Yargıtay Kararı 10. Hukuk Dairesi 2015/21987 E. 2015/21509 K. 07.12.2015 T.

YARGITAY KARARI
DAİRE : 10. Hukuk Dairesi
ESAS NO : 2015/21987
KARAR NO : 2015/21509
KARAR TARİHİ : 07.12.2015

Mahkemesi : Ankara 16. İş Mahkemesi
Tarihi : 31.03.2014
No : 2013/1066-2014/409

Dava, Alman rant sigortasına giriş tarihinin Türkiye’de sigorta başlangıç tarihi olduğunun ve yurtdışı borçlanmasının 5510 sayılı Yasanın 4/1-a maddesi kapsamında geçerli olduğunun tespiti istemine ilişkindir.
Mahkemece, ilamında belirtildiği şekilde davanın kısmen kabulüne karar verilmiştir.
Hükmün, taraflar vekilleri tarafından temyiz edilmesi üzerine, temyiz isteklerinin süresinde olduğu anlaşıldıktan ve Tetkik Hâkimi tarafından düzenlenen raporla dosyadaki kâğıtlar okunduktan sonra işin gereği düşünüldü ve aşağıdaki karar tespit edildi.
1-Dosyadaki yazılara, toplanan delillere, hükmün dayandığı gerektirici sebeplere göre, taraf vekillerinin yerinde görülmeyen sair temyiz itirazlarının reddi gerekir.
2-Davacı, 3201 sayılı Yurt Dışında Bulunan Türk Vatandaşlarının Yurt Dışında Geçen Sürelerinin Sosyal Güvenlikleri Bakımından Değerlendirilmesi Hakkında Kanun hükümlerinden yararlanmak üzere davalı Kuruma yaptığı 05.11.2012 tarihli başvurusuyla, Kurum tarafından Almanya’da geçen 01.05.1988-30.12.2011 tarihleri arası 7380 günlük yurt dışı hizmetleri 5510 sayılı Yasanın 4/1-a maddesi kapsamında borçlandırılmış ve borçlanma miktarının tamamını ödeyerek, kendisine 17.12.2012 tarihli tahsis başvurusuna göre 01.01.2013 tarihinden itibaren 506 sayılı Yasanın Geçici 81/B-A maddesine göre, sigortalılık başlangıcı 12.03.1992 tarihi esas alınarak, yaşlılık aylığı bağlanmıştır. Davacının 23.09.2013 tarihinde eldeki davayı açtığı anlaşılmaktadır.
Hukuk Genel Kurulu’nun 14.11.2007 tarih ve 2007/13-848 Esas 2007/840 Karar sayılı ilamında belirtildiği üzere, açılmış bir davanın esasının incelenebilmesi (davanın mesmu, yani dinlenebilir olabilmesi) bazı şartların tahakkukuna bağlı olup, bunlara dava şartları denir.
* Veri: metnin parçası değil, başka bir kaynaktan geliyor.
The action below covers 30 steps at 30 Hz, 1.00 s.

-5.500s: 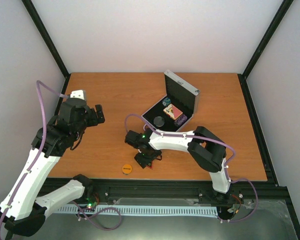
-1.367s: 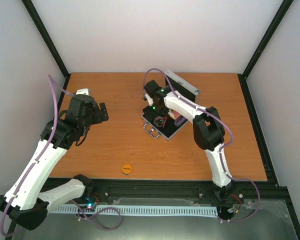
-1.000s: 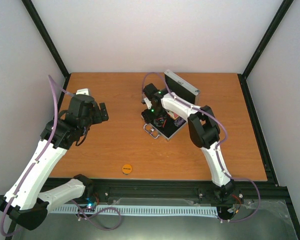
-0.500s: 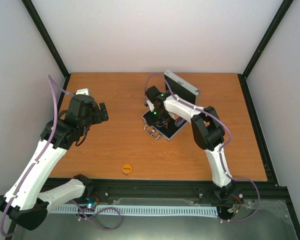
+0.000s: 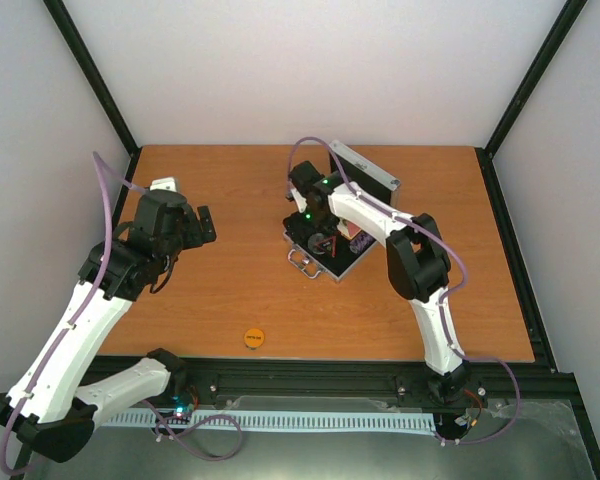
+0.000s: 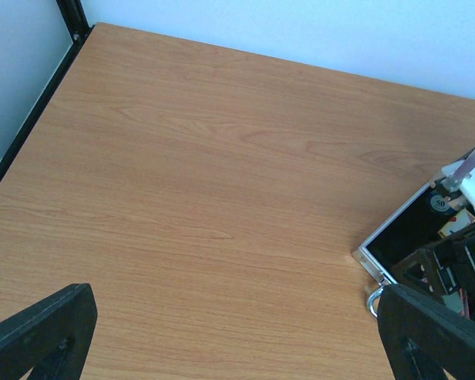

Dava şartlarından bir kısmı olumlu (varlığı mutlaka gerekli); diğer bir kısmı da, olumsuz (yokluğu mutlaka gerekli) niteliktedir. Hakim, önüne gelen bir davada, dava şartlarının mevcut olup olmadığını re’sen gözetmelidir. Olumlu dava şartlarından biri de, davacının o davayı açmakta hukuki yararının bulunmasıdır. Açılmasında davacısı yönünden hukuki yarar bulunmayan bir dava, dava şartının yokluğundan dolayı reddedilmelidir.
Somut olayda; Kurumun, davacının yurtdışı borçlanmasını 5510 sayılı Yasanın 4/1-a maddesi kapsamında geçerli olduğunun tespiti ile ilgili talebi yönünden hukuki yararının bulunup-bulunmadığı araştırılmaksızın; eksik inceleme ve yanılgılı değerlendirme ile yazılı şekilde talebin esastan reddine karar verilmesi usul ve yasaya aykırı olup, bozma nedenidir.
O hâlde, taraf vekillerinin bu yönleri amaçlayan temyiz itirazları kabul edilmeli ve hüküm bozulmalıdır.
SONUÇ: Temyiz edilen hükmün yukarıda açıklanan nedenlerle BOZULMASINA, temyiz harcının istek halinde davacıya iadesine, 07.12.2015 gününde oybirliğiyle karar verildi.